People wearing face masks walk next to a billboard reading ‘Mandatory mask in downtown Montpellier’, on 14 August 2020, in Montpellier, southern France. Photograph: Pascal Guyot/AFP/Getty Images
  • In the UK, the North West, West Yorkshire, East Lancashire and Leicester face a third week under tightened coronavirus restrictions as the latest figures showed no decrease in the number of infections, the Department of Health has said.
  • Germany has declared almost all of Spain as a coronavirus risk region following surging infections – a further blow to the country’s tourism industry.
  • Greece is limiting public gatherings to 50 people amid a recent spike in cases. The measure will be in place until 24 August in areas with high infection numbers. The government has imposed a midnight curfew on bars and restaurants in Athens and other regions.
  • The EU has reached a deal with British company AstraZeneca for at least 300m doses of its vaccine candidate.
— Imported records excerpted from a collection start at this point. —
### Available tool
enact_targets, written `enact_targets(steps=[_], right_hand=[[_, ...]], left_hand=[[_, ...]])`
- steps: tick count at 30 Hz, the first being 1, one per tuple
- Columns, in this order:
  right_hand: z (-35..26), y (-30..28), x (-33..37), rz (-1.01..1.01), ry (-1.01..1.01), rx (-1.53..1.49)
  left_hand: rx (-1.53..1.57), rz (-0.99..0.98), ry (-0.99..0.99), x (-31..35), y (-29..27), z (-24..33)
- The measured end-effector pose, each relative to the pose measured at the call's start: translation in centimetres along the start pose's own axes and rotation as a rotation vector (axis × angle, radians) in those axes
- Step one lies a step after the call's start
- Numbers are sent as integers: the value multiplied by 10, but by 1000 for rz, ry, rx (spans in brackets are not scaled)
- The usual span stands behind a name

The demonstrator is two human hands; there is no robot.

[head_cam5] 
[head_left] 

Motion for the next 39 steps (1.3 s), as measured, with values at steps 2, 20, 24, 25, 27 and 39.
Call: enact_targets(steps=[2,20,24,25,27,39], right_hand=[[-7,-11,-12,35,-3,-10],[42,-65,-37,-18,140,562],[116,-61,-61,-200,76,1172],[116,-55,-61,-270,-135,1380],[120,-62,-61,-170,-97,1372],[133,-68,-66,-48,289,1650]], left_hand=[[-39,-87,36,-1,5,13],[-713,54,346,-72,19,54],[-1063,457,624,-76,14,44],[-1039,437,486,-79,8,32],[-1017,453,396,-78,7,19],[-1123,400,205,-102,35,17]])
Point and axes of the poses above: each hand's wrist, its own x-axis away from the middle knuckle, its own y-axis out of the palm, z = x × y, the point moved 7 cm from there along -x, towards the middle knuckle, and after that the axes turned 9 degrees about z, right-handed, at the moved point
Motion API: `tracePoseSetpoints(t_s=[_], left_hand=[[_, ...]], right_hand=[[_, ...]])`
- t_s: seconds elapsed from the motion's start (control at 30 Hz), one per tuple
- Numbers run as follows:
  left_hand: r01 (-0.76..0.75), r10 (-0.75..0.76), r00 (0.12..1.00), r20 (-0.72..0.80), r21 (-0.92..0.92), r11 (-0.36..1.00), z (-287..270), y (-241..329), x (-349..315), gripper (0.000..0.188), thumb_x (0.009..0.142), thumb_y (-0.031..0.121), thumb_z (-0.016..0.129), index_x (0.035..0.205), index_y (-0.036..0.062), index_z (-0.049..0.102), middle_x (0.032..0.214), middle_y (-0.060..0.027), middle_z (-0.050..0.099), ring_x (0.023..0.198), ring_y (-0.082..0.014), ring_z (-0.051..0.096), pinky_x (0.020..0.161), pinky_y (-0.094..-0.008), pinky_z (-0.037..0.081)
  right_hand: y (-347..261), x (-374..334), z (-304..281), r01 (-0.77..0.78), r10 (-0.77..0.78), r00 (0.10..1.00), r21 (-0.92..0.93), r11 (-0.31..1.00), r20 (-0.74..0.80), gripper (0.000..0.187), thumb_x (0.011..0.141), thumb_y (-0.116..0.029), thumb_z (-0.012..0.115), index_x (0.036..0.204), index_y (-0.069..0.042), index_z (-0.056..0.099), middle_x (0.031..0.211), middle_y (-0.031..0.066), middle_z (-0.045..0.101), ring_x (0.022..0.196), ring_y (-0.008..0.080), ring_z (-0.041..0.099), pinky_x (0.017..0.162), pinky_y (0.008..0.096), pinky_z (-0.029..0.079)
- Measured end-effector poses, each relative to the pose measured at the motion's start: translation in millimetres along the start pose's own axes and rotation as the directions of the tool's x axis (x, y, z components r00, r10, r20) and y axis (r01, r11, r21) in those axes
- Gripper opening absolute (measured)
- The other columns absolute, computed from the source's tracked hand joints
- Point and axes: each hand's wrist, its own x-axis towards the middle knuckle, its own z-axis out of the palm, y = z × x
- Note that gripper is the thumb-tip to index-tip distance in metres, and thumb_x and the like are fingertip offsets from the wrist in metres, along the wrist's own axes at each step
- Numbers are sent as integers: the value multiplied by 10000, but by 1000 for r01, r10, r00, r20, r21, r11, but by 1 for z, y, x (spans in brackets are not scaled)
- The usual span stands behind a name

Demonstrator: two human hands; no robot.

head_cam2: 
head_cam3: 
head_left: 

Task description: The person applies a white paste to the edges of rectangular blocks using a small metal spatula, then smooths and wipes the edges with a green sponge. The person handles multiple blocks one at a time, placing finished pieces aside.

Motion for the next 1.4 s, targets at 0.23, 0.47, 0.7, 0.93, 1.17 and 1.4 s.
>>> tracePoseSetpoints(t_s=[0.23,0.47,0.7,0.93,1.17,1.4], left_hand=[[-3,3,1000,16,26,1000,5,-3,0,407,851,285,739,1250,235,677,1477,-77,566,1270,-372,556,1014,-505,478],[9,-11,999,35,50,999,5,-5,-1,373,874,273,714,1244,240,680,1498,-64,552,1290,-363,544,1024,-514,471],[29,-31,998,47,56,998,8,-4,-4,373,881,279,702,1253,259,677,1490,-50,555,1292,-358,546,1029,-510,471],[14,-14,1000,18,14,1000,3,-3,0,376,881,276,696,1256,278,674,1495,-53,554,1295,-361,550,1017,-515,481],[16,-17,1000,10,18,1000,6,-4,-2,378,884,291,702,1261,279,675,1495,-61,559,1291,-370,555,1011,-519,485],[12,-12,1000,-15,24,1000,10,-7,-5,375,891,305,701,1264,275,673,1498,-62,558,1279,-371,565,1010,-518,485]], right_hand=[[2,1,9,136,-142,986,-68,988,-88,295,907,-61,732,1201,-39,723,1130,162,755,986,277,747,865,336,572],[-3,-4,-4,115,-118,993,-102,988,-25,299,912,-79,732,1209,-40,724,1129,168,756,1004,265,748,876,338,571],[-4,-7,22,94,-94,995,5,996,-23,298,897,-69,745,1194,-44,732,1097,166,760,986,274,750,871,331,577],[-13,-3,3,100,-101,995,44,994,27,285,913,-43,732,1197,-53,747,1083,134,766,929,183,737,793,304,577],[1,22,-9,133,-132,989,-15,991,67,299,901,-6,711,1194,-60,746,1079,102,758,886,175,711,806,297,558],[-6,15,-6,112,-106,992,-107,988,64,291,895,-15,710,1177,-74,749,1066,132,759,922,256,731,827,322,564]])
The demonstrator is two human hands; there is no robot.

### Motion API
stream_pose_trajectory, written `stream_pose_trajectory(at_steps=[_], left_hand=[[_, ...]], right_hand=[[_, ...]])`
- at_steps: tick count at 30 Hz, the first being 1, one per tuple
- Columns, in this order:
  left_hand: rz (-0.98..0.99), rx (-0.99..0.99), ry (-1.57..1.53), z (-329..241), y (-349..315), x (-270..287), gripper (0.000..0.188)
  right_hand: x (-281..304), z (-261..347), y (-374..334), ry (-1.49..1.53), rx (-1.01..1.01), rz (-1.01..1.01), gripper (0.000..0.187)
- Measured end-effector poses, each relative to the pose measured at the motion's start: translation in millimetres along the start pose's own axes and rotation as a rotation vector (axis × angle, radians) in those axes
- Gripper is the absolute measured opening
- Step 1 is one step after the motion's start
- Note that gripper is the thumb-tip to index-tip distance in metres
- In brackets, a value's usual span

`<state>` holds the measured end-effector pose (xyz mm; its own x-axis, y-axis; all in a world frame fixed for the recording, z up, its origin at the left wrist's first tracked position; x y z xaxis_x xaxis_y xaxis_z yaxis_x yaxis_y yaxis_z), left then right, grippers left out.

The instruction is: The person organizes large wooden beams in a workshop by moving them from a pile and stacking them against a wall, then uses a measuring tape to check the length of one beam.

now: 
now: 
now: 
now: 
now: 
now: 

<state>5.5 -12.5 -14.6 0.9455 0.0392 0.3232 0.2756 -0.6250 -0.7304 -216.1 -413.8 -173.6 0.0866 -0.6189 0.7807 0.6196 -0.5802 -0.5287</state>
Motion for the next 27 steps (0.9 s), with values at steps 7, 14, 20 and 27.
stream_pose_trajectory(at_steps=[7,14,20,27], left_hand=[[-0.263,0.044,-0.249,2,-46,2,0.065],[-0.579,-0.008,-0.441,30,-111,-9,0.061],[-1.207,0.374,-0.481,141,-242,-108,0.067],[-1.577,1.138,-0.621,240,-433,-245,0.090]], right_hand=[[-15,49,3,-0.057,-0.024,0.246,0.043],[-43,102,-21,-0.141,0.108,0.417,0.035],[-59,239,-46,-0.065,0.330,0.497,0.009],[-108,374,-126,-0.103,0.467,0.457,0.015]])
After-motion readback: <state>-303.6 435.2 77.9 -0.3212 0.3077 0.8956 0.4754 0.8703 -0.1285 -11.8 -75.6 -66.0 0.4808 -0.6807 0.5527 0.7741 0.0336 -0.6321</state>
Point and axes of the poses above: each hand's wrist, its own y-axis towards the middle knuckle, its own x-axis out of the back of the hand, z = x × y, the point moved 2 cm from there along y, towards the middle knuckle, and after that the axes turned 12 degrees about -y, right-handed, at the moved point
The deal includes an option to purchase a further 100m doses should the vaccine prove safe and effective.
  • Brazil has reported 50,644 new coronavirus infections and 1,060 new deaths, the health ministry said on Friday. The country’s tally now stands at 3,275,520 confirmed cases and 106,523 deaths, making it second globally in terms of the number of cases and deaths after the US.
The Church of Nosso Senhor do Bonfim in Salvador, Brazil. Photograph: Bruna Prado/Getty Images
  • Croatia recorded 208 new coronavirus cases on Friday, the country’s chief epidemiologist Krunoslav Capak has said. Croatia will require bars and nightclubs to close after midnight for a period of 10 days from this weekend, similarly to Greece.